- **PROVIDED DATA**:
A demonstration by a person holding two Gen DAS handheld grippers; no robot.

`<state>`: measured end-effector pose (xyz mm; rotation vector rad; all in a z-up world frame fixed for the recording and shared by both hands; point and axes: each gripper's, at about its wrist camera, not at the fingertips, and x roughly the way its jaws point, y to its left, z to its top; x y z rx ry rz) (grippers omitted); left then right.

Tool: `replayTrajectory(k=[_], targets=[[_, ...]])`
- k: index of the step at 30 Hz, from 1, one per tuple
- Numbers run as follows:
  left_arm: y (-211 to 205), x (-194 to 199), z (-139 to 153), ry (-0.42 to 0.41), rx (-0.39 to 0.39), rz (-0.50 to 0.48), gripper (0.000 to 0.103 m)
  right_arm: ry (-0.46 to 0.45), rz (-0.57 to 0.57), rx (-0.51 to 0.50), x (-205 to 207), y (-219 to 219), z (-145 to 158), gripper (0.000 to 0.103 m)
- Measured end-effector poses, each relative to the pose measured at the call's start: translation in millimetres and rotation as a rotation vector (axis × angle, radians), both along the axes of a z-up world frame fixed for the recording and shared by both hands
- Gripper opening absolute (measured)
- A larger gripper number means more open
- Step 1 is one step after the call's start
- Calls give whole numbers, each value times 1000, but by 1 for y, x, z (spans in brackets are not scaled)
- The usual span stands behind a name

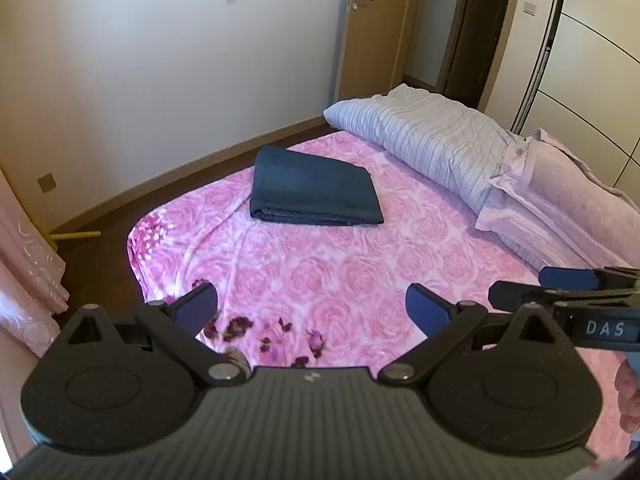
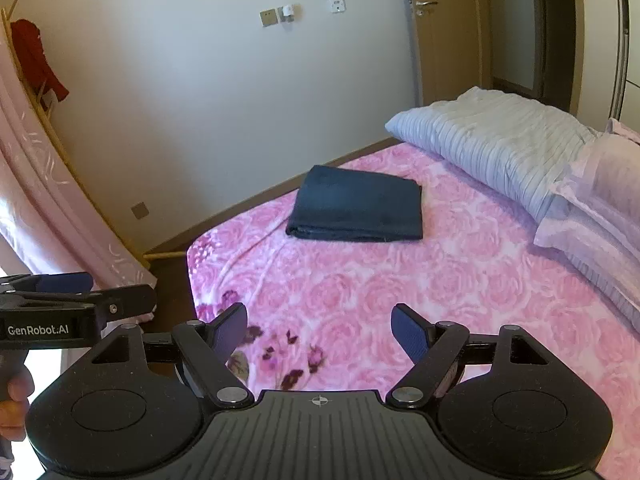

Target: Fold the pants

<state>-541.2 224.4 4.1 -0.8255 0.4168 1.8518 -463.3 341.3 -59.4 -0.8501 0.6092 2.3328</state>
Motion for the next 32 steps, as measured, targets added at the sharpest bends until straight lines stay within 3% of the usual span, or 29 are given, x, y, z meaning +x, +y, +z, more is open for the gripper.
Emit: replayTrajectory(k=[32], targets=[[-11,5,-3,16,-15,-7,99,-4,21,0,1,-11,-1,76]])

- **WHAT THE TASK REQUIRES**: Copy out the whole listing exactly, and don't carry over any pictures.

- **OUTPUT FOR THIS TASK**:
A demonstration by a person holding two Gen DAS handheld grippers; no robot.

`<state>`: measured end-effector pose (xyz mm; rotation vector rad; all in a z-up world frame fixed for the recording and shared by both hands; point and axes: each gripper's, at about its wrist camera, not at the fingertips, and x roughly the way its jaws point, y to its left, z to its top; x y z rx ry rz) (grippers omitted); left then right.

Tool: `replayTrajectory(k=[_], targets=[[_, ...]])`
- k: index of the step at 30 Hz, from 1, one per tuple
- Numbers run as follows:
  left_arm: y (-211 to 205), x (-194 to 199), z (-139 to 153), ry (-0.42 to 0.41), rx (-0.39 to 0.39), rz (-0.50 to 0.48), gripper (0.000 to 0.103 m)
  right_arm: ry (-0.46 to 0.45), rz (-0.57 to 0.57), rx (-0.51 to 0.50), x (-205 to 207), y (-219 to 219), z (-145 to 158), gripper (0.000 to 0.103 m)
- Measured end-effector poses, each relative to the pose measured at the call's start: translation in millimetres and rotation as a rotation vector (axis × angle, radians), both along the axes of a z-up world frame fixed for the recording and shared by both hands
- Gripper opening absolute (measured)
- A larger gripper number means more open
- Step 1 is one step after the call's start
- Calls give whole numbers, each value times 1000, but by 1 for y, x, z (spans in brackets are not scaled)
- The usual span stands behind a name


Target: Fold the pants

<state>-541.2 224.4 4.1 -0.8255 0.4168 1.8518 -463.3 341.3 -59.4 -0.8501 0.6092 2.3328</state>
Motion for the next 32 steps, as measured, targets added at the sharpest bends until straight lines stay within 3% of the usual span, or 29 are given, x, y, z meaning +x, +y, +z, more is open for the gripper.
Emit: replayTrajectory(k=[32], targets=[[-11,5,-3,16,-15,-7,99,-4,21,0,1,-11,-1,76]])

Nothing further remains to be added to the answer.